En quoi Weil et Hillesum parlent-elles particulièrement à notre temps ?
Ces deux femmes ont parfaitement compris que le mal est d’abord celui causé par les systèmes et qu’il agit comme en cascade. Autrement dit, qu’il nous faut comprendre la chaîne de causalité pour parvenir à l’enrayer. Comprendre tout d’abord que nous portons toutes et tous une partie de ce mal. Tandis qu’Etty Hillesum écrit que « la saloperie des autres est aussi en nous », Simone Weil évoque, quant à elle, l’idée de « mécanique humaine » où l’on sent bien la pesanteur et sa chaîne de causalités. « Quiconque souffre cherche à communiquer sa souffrance – soit en maltraitant, soit en provoquant la pitié – afin de la diminuer » [2]La pesanteur et la grâce .
Etty exprime exactement cette idée mais, si j’ose dire en miroir, à propos du bien et de la paix : « notre unique obligation morale, c’est de déchiffrer en nous-mêmes de vastes clairières de paix et de les étendre de proche en proche, jusqu’à ce que la paix irradie vers les autres. Et plus il y aura de paix dans les êtres, plus il y en aura aussi dans ce monde en ébullition ».

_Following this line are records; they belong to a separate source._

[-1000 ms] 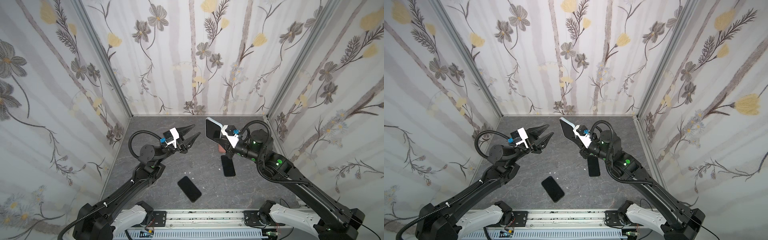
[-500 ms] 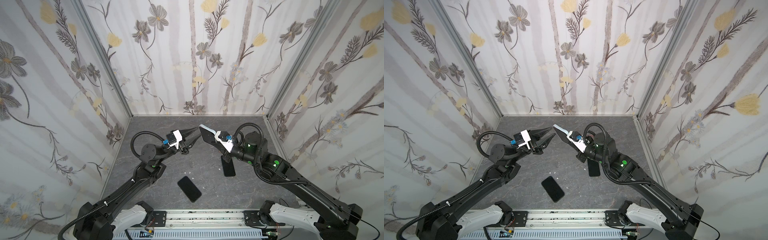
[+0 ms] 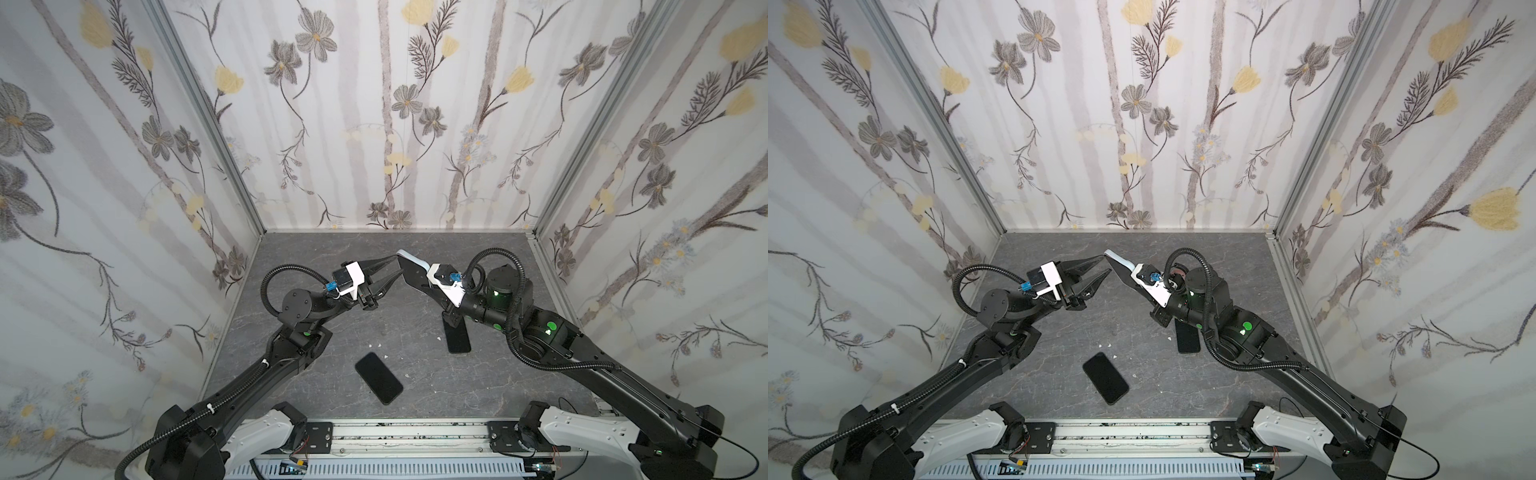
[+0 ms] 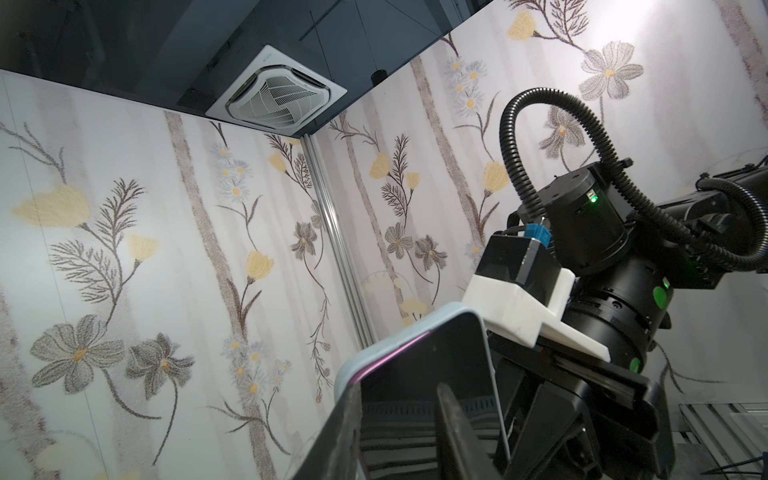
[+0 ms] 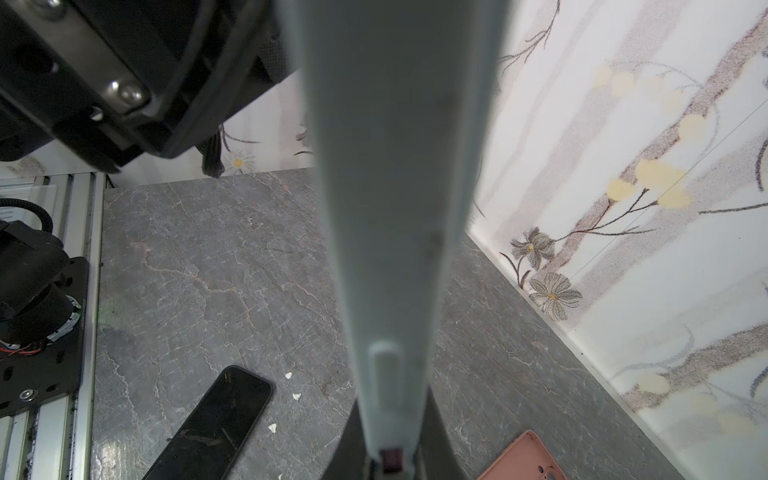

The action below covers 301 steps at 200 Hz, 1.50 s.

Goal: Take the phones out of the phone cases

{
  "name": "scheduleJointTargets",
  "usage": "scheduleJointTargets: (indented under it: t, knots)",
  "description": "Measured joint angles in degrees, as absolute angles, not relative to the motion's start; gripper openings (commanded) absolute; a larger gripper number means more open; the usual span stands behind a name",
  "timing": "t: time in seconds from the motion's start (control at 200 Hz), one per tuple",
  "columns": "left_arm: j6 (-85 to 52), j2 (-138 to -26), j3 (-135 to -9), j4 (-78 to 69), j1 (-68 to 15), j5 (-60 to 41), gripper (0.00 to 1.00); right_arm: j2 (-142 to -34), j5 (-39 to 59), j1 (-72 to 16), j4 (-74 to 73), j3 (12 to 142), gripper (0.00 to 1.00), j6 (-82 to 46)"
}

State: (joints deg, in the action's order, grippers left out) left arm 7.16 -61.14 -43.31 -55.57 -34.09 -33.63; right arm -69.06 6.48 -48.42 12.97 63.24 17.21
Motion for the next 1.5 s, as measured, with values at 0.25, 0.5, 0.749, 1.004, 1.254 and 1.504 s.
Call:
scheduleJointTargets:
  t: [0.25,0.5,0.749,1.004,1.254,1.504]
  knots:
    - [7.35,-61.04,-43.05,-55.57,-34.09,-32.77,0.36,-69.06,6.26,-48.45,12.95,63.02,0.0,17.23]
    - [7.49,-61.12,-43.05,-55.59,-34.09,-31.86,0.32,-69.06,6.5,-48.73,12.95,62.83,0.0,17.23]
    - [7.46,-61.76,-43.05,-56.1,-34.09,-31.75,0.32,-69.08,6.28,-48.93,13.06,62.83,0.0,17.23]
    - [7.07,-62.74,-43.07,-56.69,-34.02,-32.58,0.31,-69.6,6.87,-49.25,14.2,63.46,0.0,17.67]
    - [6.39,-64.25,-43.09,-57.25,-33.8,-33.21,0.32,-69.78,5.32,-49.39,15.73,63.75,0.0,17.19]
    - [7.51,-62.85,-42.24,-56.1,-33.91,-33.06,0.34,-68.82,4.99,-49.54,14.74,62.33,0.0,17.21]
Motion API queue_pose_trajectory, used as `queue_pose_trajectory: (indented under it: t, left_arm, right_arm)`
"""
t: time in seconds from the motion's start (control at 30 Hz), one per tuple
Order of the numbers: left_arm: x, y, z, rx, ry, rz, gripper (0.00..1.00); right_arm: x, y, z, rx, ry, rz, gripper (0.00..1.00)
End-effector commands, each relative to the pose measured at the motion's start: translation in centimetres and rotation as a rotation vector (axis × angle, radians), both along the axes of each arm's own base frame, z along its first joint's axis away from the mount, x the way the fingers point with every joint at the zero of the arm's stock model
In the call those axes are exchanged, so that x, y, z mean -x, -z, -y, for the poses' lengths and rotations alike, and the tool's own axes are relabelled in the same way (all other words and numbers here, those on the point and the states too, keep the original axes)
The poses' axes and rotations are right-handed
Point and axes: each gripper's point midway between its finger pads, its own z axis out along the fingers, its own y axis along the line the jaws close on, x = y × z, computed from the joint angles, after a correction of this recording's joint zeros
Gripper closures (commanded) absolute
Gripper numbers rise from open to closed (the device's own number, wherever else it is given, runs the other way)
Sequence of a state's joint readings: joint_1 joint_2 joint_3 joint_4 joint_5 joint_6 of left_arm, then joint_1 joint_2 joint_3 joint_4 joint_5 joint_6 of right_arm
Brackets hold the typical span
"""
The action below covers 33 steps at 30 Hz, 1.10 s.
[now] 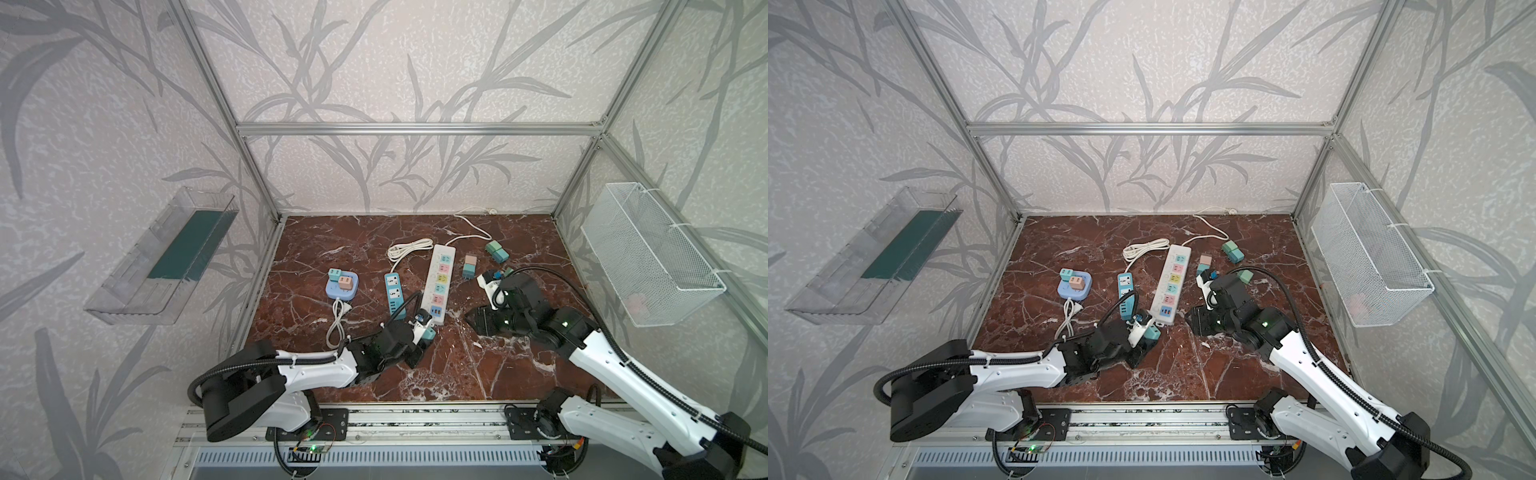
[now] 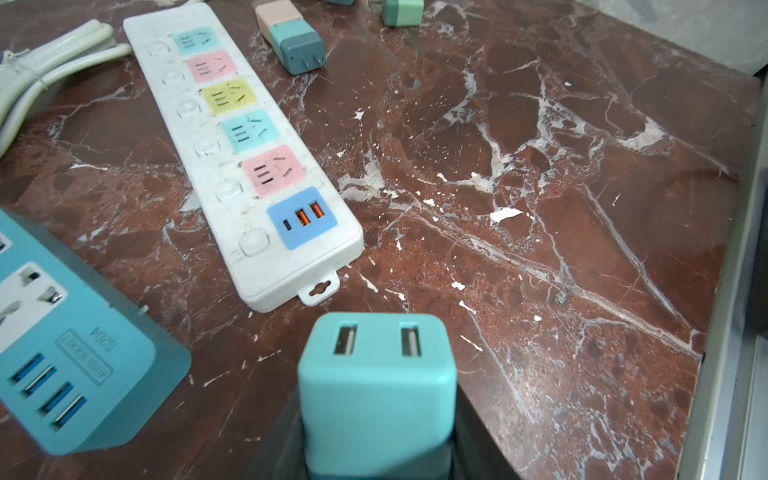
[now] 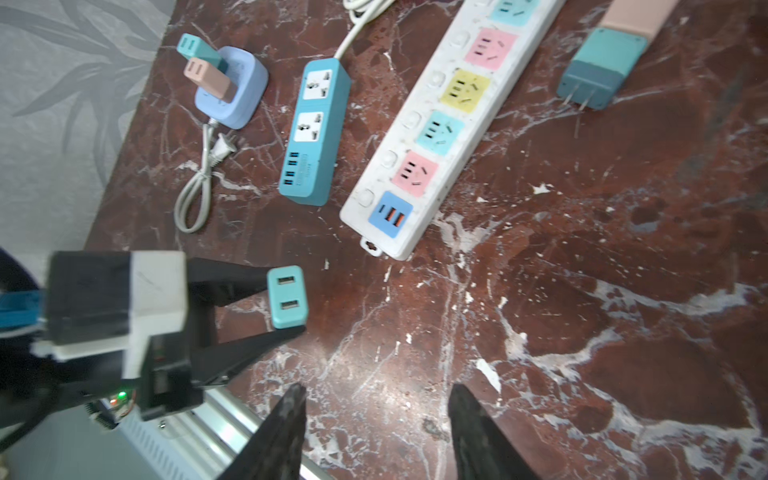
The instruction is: Insert the plug
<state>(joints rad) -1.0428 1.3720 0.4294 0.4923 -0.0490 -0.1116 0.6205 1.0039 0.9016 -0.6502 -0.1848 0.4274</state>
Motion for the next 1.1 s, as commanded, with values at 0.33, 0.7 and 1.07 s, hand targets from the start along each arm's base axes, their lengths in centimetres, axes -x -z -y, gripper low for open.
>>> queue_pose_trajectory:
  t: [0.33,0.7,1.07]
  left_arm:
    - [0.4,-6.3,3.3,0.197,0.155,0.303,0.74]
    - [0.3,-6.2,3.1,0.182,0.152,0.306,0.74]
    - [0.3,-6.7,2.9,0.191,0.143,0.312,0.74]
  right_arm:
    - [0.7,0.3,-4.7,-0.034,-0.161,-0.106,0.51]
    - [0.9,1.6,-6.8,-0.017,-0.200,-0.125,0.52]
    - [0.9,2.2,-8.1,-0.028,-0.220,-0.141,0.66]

Ces deux femmes toutes deux d’origine juive, élevées dans des familles agnostiques, ont entendu la voix de Dieu et ont trouvé au silence un trésor d’amour qu’elles nous invitent à partager.
Ce qu’elles nous laissent, si je puis dire, en héritage, c’est une disposition à l’ouverture, à la foi, à la liberté, à l’écoute. En cela, elles sont modernes et semblent même nos contemporaines à plus d’un titre.
Pour penser le mal, faute de temps, faute de certitude, il peut être bon tout simplement de le panser. Et c’est là une réponse en pratique qui révèle la présence du bien et qui nous aide à remplir une mission d’amour. « Penser, panser » : Cette homonymie est bienvenue tant elle nous invite à l’action. Ou plus exactement à articuler pensée et action. Etty Hillesum et Simone Weil ont manifesté ce don d’exercice.
« Dès lors, à la question ‘‘comment penser le mal ? ’’ Etty nous apporte une possible réponse, sans doute la meilleure, une réponse si courageuse : panser le mal. Weil répond-elle autrement ? Non. Toute sa pensée est tournée vers l’action, toute sa vie se partage entre la réflexion sur les causes du mal et l’action pour chercher à lutter contre. A bien lire sa biographie, on ne peut être que frappé par cette constante volonté qu’elle ne cessera d’exprimer dans ses correspondances et plus encore dans ses actes, de vouloir, à sa mesure, panser le mal. »
Est-ce le sens de l’expression du titre de votre ouvrage, « un chant de vie par-delà les barbelés » ?
Ces deux femmes qui furent, rappelons-le, au cœur du désastre de la Seconde Guerre mondiale, toutes deux durement touchées par le mal, nous aident à trouver le chemin de l’espérance. Elles ont vécu la tourmente dans leur chair et cela ne les a pas empêchées d’offrir au monde la tendresse, l’amour et l’entraide.
Trouver sa propre source en son intériorité et faire de ces moments de prière et de recueillement une force pour agir en faveur des autres malgré ses propres peines et ses doutes, voilà qui nous indique bien un chemin de vie. Etty voulait être « un cœur pensant », un cœur tourné vers les autres, dans l’amour et la pensée. Elle le fut.
Voici ce que ce cheminement avec Etty Hillesum et Simone Weil nous a enseigné : quand on a l’amour chevillé à l’âme et que l’on pétrit l’espérance comme un potier son amphore, on peut trouver une réponse au mal et il arrive qu’on puisse chanter un chant de vie au cœur de la tourmente et du mal pour dire et redire combien ce monde est beau et combien il est bon d’aimer et de prendre soin.
Derrière les barbelés, les emprisonnements, les haines, les combats, toujours, les fleurs redisent le printemps. Ce présent, c’est un cadeau. Elles disent aux malheureux qu’il demeure une beauté à contempler. Ni devant, ni derrière mais par-delà les barbelés, il devient enfin possible d’entamer un beau et long chant de vie quand le regard trouve la beauté dans les interstices.